Dr. Robert Wachter, a physician and author who spoke this week at the Health 2.0 conference in Santa Clara, California, told the story of an early adopting private practice that bought a state of the art ambulatory EHR system 10 years ago. The head of the practice told Wachter that on the day the system was deployed "the staff came to work and nobody knew how to do their jobs".
Wachter sees this anecdote as symptomatic of a fundamental shortcoming in the way that the healthcare industry has thus far engaged with digital technology.
"We think you digitize and you keep on doing the old stuff, just better or faster," he said. "But I think, as many of you know, that’s not the way life works. You digitize and you have transformed everything about the nature of the work and if you don’t think about it, you don’t get it right. In medicine, we didn’t get it right. We’ve come up with digital solutions without really thinking of the impact on the workforce, the workflow, how data are used, those sorts of things."
The most obvious example is the EHR which jumped from 10 percent adoption to 75 percent adoption in a short time thanks to government incentives, but which has had the unintended consequence of forcing doctors to spend up to 40 percent of their time doing data entry or hire a medical scribe to take over that task.
Another example Wachter used is alert fatigue: well-meaning hospital alert systems that in practice sometimes end up going off constantly so that the signal of real patient problems gets lost in the noise, and the patient may be, in effect, monitored less effectively than they were before.
In this case, Wachter said, there is another industry healthcare can look to that got it right: aerospace. As he researched his book "The Digital Doctor", Wachter interviewed Boeing scientists about the alarm system they used in their plane cockpit.
"They said 'We put in alarms, but then we spend thousands of hours watching the pilots in test flights and simulators, and when the alarms are going off falsely we pull them out,'" he said. "... It's not about being brilliant enough to develop the technology perfectly. It's about being brilliant enough to watch what happens when real people use your tools.
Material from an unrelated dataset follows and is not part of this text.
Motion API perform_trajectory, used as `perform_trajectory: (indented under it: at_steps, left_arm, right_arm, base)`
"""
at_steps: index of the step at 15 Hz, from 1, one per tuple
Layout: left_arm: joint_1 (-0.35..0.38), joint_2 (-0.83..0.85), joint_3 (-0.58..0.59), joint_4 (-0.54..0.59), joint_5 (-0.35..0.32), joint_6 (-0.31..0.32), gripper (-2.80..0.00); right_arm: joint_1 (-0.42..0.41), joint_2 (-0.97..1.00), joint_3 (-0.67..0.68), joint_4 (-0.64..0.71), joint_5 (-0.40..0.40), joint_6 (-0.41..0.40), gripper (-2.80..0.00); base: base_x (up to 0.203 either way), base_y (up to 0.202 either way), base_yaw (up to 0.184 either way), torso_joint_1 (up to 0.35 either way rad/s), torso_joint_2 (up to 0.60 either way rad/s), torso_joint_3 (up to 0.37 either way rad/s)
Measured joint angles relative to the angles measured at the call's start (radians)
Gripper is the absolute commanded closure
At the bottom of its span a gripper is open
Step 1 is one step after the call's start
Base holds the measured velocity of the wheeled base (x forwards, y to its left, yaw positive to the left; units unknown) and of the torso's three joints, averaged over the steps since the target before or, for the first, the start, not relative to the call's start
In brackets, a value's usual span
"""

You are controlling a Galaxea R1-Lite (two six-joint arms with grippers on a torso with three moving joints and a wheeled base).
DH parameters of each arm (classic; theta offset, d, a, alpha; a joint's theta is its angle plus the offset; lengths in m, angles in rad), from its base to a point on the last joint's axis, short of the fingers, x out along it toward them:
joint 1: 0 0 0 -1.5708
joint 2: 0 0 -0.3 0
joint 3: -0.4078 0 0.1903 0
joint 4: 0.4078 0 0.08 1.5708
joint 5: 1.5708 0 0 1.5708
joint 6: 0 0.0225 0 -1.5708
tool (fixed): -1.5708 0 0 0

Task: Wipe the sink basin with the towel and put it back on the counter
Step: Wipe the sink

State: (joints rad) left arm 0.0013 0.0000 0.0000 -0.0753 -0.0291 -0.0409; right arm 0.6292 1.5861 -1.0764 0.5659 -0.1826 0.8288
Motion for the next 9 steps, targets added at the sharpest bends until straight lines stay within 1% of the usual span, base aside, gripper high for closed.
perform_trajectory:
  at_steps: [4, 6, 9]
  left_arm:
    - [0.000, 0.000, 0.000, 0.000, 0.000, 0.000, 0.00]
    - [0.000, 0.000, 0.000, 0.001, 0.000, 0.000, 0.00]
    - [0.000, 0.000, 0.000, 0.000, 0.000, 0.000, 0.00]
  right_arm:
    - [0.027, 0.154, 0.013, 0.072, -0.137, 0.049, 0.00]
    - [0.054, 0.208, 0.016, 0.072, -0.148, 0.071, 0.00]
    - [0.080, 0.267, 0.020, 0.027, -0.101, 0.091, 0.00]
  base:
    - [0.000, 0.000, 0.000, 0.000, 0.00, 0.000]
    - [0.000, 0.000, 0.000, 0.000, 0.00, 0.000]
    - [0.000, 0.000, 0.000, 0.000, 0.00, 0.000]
I don’t think the technology designers in healthcare are doing that."
Finally, Wachter said, even when technology works well it can have unintended personal and social consequences. Digital radiology transformed radiology from a collaborative hub at the center of the hospital to a lonely, thankless job, he said.
"Every team came down every day to look at their x-rays. Your film would come up and we would have this very rich discussion about the patient and what’s going on. These discussions were incredibly rich, incredibly deep, and we both learned from one another," Wachter said. "Radiology went digital about 15 years ago. Nobody talked about this, nobody anticipated this, but about a day after that happened, those rounds ended. That’s not a good thing that they ended, but we didn’t give it a moment’s thought."